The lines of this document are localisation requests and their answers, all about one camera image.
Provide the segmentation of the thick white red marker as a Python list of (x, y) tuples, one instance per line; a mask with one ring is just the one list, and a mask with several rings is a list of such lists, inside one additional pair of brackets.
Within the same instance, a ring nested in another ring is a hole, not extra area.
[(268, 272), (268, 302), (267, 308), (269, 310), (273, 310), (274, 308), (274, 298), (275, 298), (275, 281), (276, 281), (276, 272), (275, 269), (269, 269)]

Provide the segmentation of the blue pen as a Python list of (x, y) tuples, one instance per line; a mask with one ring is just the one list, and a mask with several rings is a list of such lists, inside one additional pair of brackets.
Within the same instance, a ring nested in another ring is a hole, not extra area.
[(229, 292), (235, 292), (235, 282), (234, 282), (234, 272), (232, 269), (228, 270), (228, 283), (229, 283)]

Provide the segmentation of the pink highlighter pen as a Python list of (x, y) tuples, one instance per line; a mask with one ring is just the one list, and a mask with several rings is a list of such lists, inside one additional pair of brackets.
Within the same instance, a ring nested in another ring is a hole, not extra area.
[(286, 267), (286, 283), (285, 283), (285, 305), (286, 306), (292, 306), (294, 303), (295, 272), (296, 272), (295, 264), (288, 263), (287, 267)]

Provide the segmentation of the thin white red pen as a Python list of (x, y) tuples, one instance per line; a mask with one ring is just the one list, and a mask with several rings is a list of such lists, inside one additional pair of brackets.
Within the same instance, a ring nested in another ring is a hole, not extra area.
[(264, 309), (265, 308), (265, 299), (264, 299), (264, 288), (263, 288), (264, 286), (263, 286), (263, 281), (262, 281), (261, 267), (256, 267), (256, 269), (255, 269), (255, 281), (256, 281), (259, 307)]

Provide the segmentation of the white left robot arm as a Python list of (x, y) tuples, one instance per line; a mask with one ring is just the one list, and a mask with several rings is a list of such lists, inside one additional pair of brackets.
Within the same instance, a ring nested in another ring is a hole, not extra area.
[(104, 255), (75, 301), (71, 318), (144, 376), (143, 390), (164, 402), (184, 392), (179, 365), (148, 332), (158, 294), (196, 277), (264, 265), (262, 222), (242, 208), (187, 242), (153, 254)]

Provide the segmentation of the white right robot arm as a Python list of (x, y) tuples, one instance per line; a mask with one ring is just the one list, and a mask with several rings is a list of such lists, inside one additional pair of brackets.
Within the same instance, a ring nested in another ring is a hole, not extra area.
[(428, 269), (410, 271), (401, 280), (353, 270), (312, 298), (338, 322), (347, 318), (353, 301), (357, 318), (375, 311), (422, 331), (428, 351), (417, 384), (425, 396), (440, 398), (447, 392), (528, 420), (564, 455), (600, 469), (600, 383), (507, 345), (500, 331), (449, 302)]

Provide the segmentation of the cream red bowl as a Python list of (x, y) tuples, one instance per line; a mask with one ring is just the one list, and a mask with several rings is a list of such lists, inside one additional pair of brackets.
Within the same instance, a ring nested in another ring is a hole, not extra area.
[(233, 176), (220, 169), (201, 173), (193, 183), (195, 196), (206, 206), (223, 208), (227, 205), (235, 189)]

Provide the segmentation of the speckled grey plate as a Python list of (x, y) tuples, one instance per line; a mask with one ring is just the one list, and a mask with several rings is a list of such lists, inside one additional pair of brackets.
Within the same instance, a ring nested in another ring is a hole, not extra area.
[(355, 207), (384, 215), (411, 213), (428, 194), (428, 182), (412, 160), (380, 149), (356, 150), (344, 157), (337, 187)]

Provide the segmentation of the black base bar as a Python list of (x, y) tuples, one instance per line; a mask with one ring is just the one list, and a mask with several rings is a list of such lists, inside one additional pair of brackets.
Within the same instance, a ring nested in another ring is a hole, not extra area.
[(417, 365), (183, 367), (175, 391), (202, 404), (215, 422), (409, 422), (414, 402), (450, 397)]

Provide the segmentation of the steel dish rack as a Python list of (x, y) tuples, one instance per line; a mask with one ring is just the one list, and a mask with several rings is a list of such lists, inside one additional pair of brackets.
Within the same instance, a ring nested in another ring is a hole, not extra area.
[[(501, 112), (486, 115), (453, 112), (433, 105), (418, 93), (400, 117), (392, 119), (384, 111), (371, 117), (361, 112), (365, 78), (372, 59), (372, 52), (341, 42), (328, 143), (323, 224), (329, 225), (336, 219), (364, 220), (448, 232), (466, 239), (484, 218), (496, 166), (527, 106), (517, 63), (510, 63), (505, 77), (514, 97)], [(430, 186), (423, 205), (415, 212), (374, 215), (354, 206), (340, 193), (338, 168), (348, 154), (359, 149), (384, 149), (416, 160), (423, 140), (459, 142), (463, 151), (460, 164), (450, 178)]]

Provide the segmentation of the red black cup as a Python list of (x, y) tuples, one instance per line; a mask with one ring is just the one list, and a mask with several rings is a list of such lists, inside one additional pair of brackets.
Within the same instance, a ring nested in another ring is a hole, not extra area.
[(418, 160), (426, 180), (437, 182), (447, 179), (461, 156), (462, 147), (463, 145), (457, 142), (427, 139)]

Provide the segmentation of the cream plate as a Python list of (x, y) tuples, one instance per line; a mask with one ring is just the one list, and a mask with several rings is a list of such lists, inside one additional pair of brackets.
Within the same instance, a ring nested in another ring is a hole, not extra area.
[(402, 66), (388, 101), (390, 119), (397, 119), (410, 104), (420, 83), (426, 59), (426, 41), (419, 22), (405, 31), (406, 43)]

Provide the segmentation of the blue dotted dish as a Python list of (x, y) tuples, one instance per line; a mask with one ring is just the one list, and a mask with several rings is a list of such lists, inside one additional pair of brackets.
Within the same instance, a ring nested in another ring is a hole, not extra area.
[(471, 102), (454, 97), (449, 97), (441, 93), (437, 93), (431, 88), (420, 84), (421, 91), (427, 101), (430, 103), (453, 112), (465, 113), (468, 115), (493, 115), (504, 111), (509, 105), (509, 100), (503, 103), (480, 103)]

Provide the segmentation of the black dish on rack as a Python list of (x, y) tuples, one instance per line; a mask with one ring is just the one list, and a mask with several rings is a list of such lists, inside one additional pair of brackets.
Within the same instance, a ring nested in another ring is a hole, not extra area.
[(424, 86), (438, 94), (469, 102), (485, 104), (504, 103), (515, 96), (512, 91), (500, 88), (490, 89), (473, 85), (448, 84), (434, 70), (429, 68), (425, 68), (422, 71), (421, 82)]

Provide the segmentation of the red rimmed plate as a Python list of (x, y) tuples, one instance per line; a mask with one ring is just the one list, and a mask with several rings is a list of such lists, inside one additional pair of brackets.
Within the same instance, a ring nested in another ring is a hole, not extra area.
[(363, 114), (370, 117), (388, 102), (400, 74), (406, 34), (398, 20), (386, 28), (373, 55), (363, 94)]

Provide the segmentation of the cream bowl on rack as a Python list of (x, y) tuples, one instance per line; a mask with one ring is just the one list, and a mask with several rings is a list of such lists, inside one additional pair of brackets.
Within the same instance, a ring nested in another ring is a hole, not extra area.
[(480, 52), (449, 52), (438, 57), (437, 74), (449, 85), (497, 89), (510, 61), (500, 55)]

▶ PROBLEM TO WORK ON: Wherever the word "dish" turns up in the records, copy out the line it is on.

▶ RESPONSE TO THIS EXERCISE:
Provide the segmentation of the steel dish rack as a Python list of (x, y) tuples, one instance per line; a mask with one ring is just the one list, and a mask with several rings is a list of such lists, inside one additional pair of brackets.
Provide the segmentation of the blue dotted dish as a Python list of (x, y) tuples, one instance per line; a mask with one ring is just the one list, and a mask with several rings is a list of such lists, inside one additional pair of brackets.
Provide the segmentation of the black dish on rack as a Python list of (x, y) tuples, one instance per line; a mask with one ring is just the one list, and a mask with several rings is a list of such lists, inside one additional pair of brackets.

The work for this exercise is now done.